→ **INPUT DATA**
□ □ □ □ □

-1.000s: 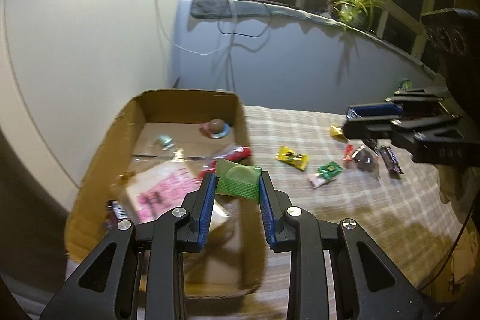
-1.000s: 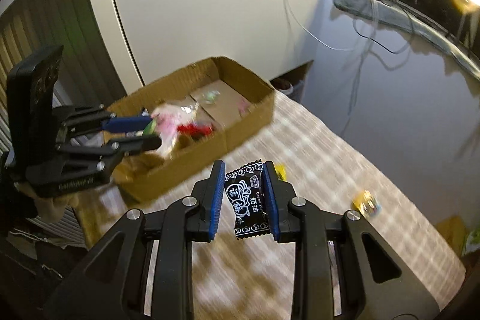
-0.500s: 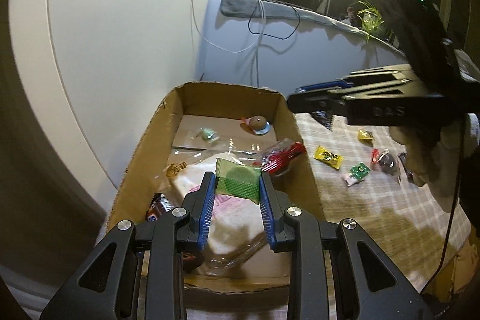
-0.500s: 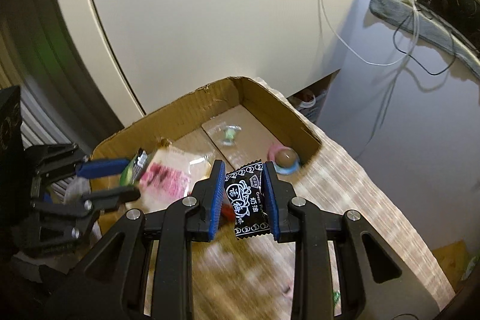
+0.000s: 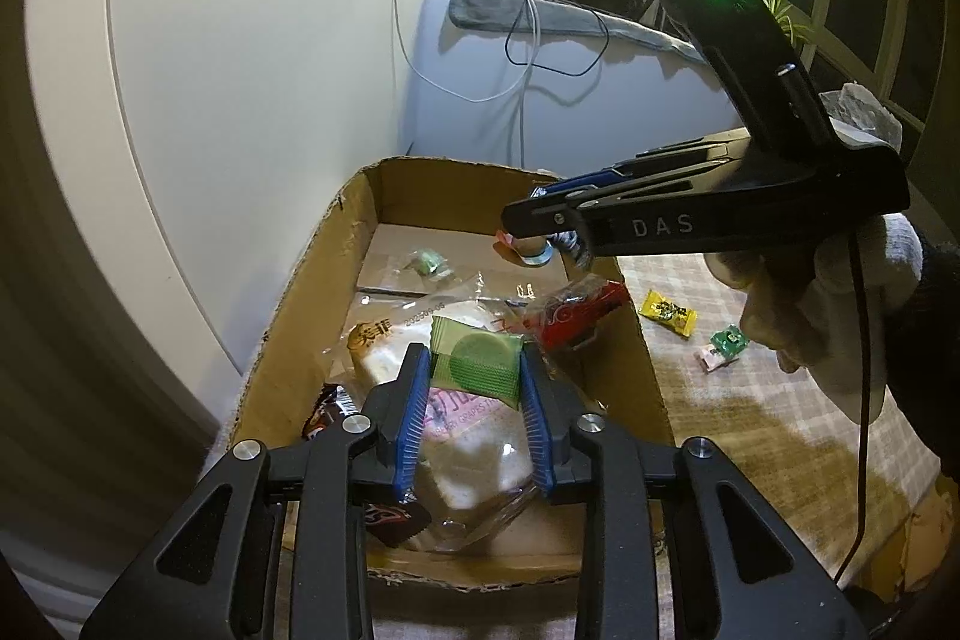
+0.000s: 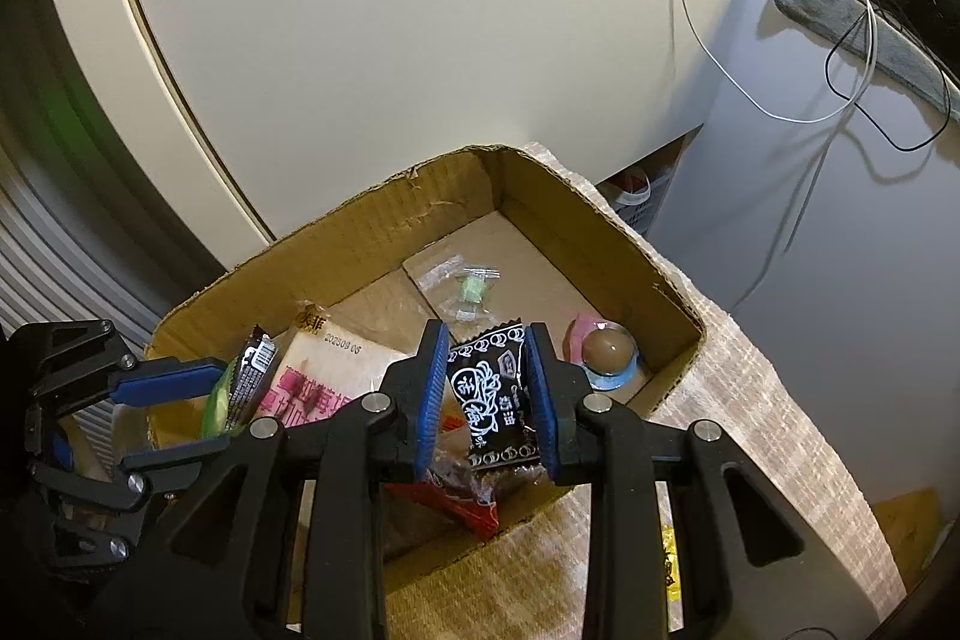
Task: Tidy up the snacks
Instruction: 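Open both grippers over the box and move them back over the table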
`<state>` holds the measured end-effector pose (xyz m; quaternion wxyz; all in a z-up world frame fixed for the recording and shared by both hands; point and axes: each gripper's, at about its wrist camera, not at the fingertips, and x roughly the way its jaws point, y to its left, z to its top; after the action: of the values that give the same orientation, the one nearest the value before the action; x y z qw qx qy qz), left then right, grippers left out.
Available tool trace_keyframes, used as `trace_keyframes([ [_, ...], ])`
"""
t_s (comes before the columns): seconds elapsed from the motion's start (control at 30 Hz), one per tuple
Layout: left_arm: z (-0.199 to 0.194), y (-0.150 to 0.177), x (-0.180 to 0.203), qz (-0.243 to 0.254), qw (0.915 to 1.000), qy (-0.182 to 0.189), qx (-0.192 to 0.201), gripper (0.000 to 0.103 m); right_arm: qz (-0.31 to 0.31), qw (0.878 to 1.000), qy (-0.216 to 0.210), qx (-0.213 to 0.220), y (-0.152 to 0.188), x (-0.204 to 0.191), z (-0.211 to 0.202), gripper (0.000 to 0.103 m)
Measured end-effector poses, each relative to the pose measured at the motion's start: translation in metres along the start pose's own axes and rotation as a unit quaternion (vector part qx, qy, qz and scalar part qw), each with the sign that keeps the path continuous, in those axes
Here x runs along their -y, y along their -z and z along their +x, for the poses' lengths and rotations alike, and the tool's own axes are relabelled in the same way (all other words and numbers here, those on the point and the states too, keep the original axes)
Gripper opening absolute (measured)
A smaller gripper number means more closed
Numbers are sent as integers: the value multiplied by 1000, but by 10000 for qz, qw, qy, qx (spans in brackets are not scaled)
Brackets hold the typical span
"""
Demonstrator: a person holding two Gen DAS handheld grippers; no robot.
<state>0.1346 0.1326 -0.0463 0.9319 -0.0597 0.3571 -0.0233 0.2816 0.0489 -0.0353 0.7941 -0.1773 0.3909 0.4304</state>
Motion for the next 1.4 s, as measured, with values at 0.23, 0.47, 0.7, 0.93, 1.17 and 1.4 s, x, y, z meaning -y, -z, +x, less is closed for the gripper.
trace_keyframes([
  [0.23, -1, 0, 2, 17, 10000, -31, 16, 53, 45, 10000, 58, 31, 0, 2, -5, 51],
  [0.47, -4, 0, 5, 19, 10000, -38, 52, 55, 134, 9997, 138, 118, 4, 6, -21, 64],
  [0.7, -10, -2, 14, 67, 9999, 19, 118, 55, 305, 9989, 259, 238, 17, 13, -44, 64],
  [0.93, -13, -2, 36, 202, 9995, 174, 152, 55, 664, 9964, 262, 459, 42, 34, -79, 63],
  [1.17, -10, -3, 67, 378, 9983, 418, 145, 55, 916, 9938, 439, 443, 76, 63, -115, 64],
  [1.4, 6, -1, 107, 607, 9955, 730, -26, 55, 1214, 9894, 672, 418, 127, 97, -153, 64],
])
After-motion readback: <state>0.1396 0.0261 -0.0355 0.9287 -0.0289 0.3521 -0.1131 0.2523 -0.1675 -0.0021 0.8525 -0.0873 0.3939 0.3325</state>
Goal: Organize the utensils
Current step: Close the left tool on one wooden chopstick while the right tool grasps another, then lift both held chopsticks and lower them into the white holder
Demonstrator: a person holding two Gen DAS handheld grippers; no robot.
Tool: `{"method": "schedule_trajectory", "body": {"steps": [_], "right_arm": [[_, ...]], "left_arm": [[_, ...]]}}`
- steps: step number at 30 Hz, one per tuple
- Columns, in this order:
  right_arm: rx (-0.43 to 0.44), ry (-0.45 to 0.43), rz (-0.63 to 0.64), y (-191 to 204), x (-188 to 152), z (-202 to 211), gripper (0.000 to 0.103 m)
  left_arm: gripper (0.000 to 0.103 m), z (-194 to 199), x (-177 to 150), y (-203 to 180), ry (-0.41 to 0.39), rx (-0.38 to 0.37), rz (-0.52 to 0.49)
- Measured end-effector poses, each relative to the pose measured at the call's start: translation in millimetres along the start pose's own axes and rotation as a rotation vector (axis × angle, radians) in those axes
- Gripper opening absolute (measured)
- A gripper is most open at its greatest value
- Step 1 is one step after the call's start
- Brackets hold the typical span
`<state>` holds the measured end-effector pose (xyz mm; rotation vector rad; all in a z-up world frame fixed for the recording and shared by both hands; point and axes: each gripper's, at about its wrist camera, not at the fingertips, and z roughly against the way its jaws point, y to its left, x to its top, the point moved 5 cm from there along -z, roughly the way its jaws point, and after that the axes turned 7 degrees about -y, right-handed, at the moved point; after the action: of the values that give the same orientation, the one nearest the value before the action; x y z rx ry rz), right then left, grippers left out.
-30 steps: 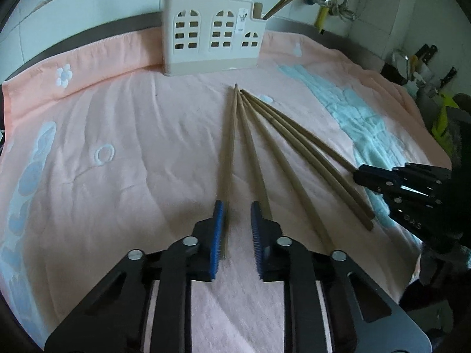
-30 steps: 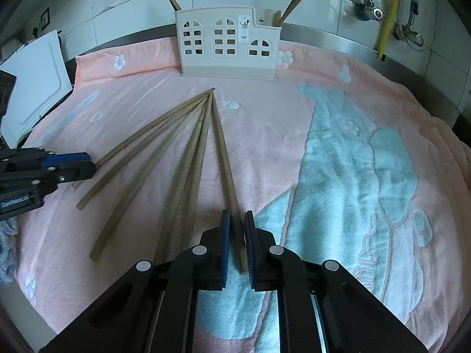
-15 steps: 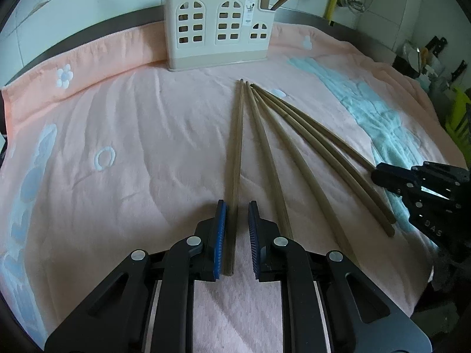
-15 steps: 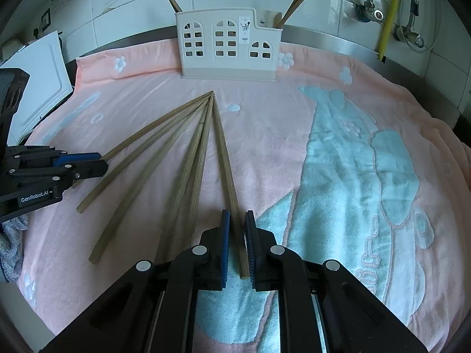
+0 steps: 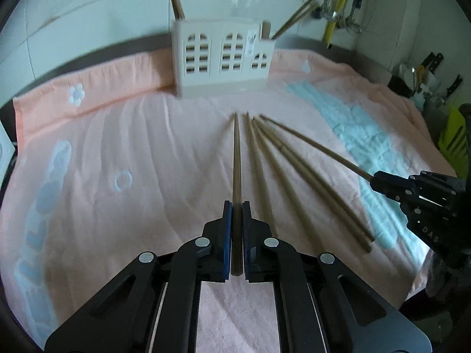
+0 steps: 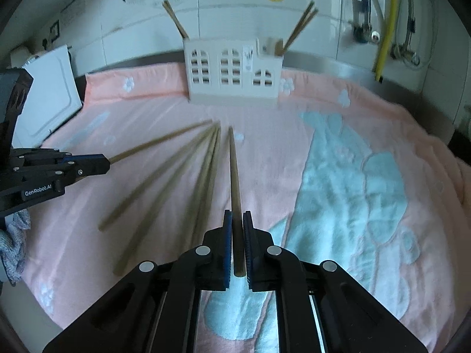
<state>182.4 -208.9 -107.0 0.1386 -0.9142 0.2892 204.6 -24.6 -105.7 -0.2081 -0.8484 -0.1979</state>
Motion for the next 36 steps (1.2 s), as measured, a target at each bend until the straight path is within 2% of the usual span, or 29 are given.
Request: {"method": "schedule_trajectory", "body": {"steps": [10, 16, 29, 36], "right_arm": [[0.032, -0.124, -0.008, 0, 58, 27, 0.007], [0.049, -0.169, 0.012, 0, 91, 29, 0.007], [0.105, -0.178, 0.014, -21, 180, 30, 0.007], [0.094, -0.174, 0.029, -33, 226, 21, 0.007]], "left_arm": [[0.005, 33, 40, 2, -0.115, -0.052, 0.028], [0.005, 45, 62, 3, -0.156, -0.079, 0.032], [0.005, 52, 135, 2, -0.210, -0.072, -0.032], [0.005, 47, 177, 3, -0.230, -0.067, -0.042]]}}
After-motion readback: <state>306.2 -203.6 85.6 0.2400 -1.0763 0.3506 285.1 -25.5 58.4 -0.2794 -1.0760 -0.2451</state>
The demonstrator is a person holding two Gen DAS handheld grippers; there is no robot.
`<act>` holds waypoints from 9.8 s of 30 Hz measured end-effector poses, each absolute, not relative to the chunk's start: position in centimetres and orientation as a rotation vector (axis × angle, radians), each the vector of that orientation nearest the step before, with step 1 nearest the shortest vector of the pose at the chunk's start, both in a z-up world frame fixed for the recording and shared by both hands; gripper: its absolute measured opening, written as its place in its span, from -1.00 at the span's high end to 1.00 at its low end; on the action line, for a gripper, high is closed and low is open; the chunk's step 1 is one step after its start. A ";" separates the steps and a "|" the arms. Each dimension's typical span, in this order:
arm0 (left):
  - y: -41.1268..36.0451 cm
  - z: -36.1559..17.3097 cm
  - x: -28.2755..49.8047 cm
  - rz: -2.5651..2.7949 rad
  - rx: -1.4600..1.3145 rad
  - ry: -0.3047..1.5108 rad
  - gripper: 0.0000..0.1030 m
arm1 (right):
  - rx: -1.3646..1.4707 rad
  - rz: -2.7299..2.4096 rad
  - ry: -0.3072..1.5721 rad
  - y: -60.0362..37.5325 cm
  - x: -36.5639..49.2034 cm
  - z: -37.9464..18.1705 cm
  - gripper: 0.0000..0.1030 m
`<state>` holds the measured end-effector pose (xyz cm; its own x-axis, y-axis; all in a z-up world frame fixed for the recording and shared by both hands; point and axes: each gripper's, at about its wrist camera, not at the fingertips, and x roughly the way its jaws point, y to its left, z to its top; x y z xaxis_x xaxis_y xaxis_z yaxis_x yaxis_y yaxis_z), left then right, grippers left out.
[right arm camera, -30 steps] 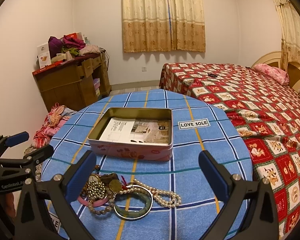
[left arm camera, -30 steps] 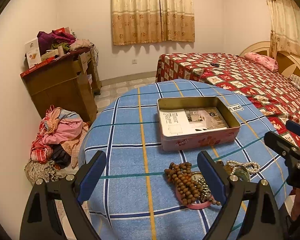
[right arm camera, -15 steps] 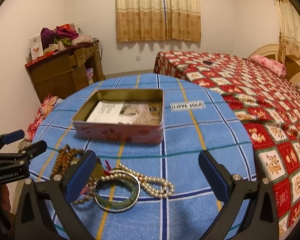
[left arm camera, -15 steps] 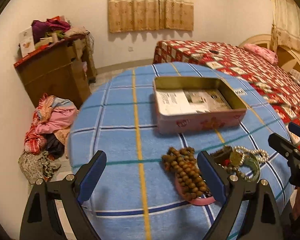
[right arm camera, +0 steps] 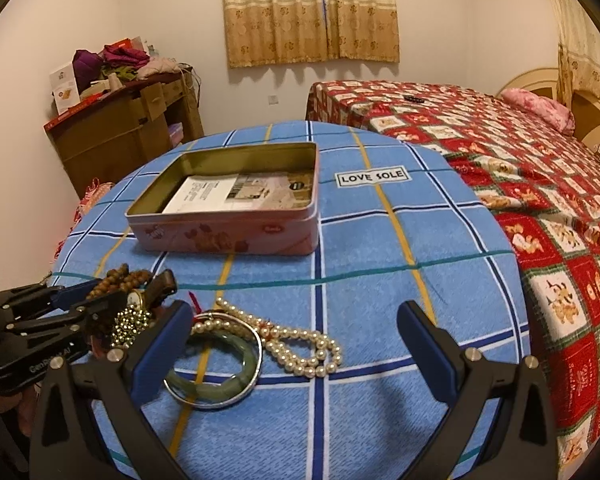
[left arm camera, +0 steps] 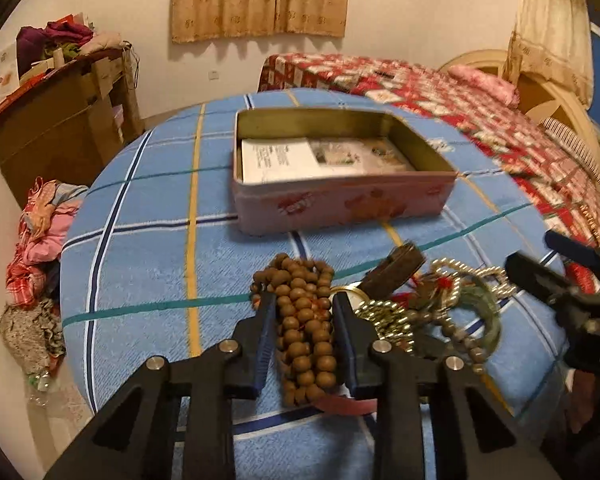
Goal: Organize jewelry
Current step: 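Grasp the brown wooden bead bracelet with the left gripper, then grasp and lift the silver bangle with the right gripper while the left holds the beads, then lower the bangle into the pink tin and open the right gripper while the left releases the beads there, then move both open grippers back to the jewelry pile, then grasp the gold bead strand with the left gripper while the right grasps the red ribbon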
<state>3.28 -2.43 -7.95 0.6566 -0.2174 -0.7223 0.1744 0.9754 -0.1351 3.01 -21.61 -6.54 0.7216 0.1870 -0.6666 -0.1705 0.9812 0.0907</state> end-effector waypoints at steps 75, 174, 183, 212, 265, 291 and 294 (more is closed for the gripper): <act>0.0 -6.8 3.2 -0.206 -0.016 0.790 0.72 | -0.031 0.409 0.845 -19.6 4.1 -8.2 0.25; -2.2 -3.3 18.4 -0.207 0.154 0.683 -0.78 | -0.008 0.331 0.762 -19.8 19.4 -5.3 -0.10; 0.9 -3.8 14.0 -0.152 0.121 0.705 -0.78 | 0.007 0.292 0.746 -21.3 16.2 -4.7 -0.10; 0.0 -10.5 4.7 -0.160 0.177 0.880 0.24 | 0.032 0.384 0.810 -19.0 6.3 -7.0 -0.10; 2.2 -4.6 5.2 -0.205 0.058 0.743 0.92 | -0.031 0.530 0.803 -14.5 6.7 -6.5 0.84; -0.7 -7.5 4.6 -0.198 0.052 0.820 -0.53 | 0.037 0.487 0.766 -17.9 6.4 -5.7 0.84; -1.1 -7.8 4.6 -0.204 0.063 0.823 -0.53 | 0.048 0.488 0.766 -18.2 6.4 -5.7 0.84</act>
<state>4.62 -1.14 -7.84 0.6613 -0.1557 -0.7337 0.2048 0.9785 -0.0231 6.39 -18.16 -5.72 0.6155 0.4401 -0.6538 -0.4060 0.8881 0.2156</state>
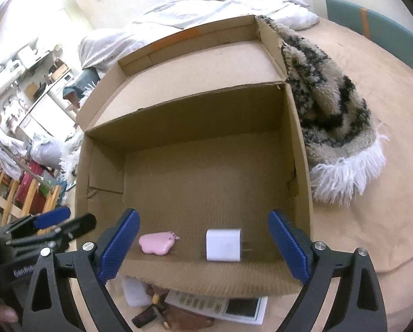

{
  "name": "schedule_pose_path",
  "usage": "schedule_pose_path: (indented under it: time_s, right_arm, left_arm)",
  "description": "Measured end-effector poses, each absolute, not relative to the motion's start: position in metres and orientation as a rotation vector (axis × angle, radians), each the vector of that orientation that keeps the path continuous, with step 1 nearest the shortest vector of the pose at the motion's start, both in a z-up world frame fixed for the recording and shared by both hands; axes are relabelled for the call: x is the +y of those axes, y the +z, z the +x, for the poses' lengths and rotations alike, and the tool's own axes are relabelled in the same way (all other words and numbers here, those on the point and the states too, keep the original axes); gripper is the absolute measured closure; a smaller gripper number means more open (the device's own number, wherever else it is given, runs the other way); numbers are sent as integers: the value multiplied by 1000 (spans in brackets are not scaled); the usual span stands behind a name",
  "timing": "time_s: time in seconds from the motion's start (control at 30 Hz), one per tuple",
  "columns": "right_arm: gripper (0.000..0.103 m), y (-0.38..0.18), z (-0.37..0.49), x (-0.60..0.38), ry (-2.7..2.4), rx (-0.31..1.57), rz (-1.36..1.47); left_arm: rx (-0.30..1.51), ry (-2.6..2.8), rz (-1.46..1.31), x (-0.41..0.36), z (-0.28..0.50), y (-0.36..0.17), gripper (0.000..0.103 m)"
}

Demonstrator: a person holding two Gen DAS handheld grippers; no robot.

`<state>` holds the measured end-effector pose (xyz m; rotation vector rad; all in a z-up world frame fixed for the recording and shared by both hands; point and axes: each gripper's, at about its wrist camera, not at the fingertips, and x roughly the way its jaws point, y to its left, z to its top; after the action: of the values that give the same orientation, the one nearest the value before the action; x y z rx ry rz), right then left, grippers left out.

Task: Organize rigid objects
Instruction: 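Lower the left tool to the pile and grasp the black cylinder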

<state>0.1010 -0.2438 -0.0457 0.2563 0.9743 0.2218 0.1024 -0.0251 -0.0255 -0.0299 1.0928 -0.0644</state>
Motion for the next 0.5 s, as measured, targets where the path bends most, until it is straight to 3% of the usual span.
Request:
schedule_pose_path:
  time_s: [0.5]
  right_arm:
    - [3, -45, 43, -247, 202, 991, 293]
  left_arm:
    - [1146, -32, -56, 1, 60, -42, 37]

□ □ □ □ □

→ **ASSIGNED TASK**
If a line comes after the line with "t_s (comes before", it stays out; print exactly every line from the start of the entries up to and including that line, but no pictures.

→ **COMPLETED TASK**
-1.000s: 
-1.000s: 
-0.500s: 
-0.500s: 
+0.000s: 
+0.000s: 
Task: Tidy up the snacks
Instruction: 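Open both grippers over the box and move them back over the table
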`<state>` holds the measured end-effector pose (xyz m; quaternion wxyz; all in a z-up world frame fixed for the recording and shared by both hands; point and axes: each gripper's, at about its wrist camera, not at the fingertips, and x roughly the way its jaws point, y to its left, z to its top; after the action: of the values that give the same orientation, the one nearest the value before the action; x y z qw qx qy qz), left then right, grippers left out.
Available tool trace_keyframes, used as `trace_keyframes([ [_, ...], ])`
"""
t_s (comes before the columns): seconds elapsed from the motion's start (control at 30 Hz), one per tuple

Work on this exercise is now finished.